How are people debugging multi-agent AI workflows in production?

1 pointsposted 11 hours ago
by skhatter

3 Comments

skhatter

11 hours ago

I've been experimenting with AI agents and multi-step workflows recently and ran into a problem that reminded me a lot of early distributed systems.

Once agents start calling tools, APIs, and other agents in a chain, debugging failures becomes surprisingly hard. A single task can involve multiple steps—LLM calls, tool invocations, retries—and when something breaks it's often difficult to understand exactly what happened or where the failure originated.

In traditional distributed systems we eventually built things like tracing, circuit breakers, retry policies, SLOs, and other reliability primitives to operate systems safely in production.

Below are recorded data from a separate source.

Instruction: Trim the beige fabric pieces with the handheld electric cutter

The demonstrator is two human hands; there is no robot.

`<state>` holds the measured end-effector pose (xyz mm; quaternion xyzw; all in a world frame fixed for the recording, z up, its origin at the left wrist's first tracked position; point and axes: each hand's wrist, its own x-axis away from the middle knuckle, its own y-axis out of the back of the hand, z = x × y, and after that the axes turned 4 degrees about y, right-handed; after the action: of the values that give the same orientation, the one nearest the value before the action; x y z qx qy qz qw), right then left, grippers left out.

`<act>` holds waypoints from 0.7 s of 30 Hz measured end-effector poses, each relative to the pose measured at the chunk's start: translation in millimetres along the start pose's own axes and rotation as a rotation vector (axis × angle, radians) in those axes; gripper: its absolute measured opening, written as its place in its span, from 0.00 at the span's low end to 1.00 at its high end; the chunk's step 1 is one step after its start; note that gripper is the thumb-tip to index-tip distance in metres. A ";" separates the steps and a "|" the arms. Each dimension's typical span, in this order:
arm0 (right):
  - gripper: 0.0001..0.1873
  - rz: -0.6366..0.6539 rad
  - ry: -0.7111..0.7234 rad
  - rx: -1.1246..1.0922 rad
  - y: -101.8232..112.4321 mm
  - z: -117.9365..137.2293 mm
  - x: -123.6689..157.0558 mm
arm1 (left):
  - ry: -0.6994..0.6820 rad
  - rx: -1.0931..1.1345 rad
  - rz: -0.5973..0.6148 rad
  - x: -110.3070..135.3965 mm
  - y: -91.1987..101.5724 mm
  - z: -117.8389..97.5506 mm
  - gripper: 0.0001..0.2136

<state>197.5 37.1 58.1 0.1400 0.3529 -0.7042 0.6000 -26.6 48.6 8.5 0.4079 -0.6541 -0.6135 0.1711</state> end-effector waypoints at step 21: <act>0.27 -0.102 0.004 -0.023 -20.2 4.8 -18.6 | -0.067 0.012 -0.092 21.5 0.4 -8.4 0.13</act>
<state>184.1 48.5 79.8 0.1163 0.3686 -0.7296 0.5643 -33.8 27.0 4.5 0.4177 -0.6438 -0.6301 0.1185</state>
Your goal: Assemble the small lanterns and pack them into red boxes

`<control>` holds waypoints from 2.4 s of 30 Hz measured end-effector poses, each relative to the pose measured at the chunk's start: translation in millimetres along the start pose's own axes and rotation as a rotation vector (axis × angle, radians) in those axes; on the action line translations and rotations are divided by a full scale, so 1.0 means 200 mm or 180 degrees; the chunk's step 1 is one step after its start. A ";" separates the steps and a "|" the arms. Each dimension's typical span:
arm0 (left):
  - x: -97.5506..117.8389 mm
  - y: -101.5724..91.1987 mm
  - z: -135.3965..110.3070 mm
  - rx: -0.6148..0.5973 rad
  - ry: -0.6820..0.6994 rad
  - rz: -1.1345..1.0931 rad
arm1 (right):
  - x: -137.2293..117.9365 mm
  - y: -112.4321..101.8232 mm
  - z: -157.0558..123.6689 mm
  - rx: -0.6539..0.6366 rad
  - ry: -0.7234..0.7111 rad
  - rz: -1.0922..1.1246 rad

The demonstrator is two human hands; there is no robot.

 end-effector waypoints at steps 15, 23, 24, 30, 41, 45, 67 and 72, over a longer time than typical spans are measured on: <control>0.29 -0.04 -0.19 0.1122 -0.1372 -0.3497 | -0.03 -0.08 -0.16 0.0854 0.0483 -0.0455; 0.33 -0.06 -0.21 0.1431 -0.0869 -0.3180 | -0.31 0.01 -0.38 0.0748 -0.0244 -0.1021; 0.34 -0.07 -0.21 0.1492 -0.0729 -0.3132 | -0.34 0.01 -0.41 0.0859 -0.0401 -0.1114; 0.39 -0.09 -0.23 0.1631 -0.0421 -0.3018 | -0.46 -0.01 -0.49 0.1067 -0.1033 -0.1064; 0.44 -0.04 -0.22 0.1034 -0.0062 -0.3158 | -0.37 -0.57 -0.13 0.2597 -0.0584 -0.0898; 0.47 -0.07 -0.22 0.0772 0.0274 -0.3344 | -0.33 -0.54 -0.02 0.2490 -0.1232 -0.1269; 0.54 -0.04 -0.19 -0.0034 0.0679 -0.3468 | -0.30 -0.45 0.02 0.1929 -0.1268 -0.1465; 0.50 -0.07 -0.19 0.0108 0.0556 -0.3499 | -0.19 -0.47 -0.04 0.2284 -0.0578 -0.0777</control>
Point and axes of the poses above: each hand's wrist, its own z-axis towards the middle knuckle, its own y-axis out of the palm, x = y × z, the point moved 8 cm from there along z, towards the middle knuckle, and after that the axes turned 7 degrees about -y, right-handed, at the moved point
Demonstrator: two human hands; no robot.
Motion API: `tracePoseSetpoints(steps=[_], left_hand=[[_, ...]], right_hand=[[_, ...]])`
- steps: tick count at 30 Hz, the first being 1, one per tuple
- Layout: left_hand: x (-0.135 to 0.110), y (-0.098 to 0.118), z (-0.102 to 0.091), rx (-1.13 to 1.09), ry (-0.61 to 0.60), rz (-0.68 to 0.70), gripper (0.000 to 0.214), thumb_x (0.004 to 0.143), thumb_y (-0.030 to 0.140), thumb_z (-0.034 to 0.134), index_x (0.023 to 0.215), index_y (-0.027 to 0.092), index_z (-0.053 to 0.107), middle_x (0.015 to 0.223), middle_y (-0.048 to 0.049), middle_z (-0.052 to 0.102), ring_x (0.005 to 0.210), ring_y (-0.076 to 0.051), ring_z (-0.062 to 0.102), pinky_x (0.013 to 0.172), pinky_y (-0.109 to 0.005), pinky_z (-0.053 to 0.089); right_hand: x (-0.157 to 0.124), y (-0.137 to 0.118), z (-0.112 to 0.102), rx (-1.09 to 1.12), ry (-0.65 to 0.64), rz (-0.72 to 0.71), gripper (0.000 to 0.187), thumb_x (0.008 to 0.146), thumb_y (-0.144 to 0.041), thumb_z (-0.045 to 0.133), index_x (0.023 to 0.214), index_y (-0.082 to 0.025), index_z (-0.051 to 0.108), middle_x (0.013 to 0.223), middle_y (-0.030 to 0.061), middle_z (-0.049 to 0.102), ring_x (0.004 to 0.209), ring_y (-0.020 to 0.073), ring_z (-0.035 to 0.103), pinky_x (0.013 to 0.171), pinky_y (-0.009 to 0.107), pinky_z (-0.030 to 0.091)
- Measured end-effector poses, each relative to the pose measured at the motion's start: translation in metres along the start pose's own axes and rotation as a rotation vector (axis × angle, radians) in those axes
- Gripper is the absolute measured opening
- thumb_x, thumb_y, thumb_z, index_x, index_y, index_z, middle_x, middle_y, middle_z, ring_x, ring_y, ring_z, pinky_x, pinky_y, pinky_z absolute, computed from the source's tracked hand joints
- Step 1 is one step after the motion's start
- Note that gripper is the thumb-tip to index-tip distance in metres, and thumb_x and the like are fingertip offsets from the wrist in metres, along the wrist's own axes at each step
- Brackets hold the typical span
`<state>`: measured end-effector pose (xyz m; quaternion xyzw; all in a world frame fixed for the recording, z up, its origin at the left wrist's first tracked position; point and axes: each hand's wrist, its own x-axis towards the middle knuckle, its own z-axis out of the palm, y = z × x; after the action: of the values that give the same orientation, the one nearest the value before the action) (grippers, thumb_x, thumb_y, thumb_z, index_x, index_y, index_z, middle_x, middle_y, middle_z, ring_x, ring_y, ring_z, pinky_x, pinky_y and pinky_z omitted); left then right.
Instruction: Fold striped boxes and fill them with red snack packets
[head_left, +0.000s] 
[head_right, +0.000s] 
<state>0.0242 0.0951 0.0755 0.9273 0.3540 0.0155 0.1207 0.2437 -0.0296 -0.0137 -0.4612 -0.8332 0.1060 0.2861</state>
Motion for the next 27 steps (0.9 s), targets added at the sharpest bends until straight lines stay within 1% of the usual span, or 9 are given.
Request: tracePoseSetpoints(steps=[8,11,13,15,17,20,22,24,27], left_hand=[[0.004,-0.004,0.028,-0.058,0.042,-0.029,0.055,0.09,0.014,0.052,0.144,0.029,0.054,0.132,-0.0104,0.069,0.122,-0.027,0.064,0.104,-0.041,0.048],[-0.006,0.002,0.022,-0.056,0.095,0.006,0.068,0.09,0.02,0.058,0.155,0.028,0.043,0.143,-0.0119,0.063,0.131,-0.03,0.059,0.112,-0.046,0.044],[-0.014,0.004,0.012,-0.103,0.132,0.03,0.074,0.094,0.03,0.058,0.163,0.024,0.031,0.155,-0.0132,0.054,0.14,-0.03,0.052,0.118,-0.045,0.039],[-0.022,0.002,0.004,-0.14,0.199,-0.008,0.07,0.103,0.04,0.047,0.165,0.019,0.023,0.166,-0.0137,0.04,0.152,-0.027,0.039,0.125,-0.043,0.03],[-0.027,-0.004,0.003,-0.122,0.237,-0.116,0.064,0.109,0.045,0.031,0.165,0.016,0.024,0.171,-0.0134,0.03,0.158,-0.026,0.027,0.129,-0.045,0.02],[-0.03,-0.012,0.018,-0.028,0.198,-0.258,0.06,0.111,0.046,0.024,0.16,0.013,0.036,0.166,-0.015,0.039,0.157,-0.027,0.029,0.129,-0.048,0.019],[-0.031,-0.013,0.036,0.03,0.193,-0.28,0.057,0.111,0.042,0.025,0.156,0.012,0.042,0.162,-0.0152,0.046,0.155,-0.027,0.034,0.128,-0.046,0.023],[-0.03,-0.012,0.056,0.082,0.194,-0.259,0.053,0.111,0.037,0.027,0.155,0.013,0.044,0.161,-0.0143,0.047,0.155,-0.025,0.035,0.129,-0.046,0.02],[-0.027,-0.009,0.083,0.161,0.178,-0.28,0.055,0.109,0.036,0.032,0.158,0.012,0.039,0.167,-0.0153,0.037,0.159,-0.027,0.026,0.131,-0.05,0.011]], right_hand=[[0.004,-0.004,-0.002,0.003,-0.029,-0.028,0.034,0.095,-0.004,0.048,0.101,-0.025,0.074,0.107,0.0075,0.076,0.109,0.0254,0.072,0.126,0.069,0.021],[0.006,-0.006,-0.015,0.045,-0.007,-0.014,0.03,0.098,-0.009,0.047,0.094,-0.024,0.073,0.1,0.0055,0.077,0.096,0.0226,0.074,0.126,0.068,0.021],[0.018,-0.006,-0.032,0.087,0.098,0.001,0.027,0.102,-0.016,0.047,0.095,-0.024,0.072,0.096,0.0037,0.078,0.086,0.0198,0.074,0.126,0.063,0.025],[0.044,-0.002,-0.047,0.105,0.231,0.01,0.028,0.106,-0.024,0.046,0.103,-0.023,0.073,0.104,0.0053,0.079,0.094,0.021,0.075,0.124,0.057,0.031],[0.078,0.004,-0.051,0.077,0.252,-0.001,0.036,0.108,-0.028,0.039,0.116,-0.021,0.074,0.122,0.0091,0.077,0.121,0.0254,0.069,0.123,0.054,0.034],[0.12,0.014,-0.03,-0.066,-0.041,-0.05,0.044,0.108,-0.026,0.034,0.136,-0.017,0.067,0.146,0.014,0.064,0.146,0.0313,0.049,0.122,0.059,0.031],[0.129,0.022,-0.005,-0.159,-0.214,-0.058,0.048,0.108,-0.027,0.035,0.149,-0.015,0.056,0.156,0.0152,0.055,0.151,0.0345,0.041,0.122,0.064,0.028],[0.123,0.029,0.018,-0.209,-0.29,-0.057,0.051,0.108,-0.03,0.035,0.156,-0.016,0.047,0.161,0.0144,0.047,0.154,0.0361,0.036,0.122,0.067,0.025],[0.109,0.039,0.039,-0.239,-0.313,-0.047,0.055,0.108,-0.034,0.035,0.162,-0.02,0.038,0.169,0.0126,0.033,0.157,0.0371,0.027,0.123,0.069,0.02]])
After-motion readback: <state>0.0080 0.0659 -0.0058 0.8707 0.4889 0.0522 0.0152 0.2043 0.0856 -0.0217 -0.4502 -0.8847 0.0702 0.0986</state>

I'm curious how people building agent systems today are handling this.

Some questions I'm particularly interested in: - How do you debug agent failures? - Do you have visibility into multi-agent workflows? - How do you replay or reproduce failures?

I've been exploring this problem space and built a small prototype to experiment with reliability tooling for agent systems. The link above shows the demo, but I'm mainly interested in learning how others are approaching this problem.

verdverm

11 hours ago

OTEL and LGTM, the same open source o11y stack I use for everything

skhatter

11 hours ago

Interesting — are you instrumenting the agent workflows themselves with OpenTelemetry spans?

I was wondering how well the standard o11y stack works once agents start running multi-step workflows (agent → tools → other agents → APIs). Tracing probably helps visualize the steps, but I'm curious how people handle operational things like retries, replaying failed workflows, or containing cascading failures across agents.

Those reliability aspects are what I've been exploring.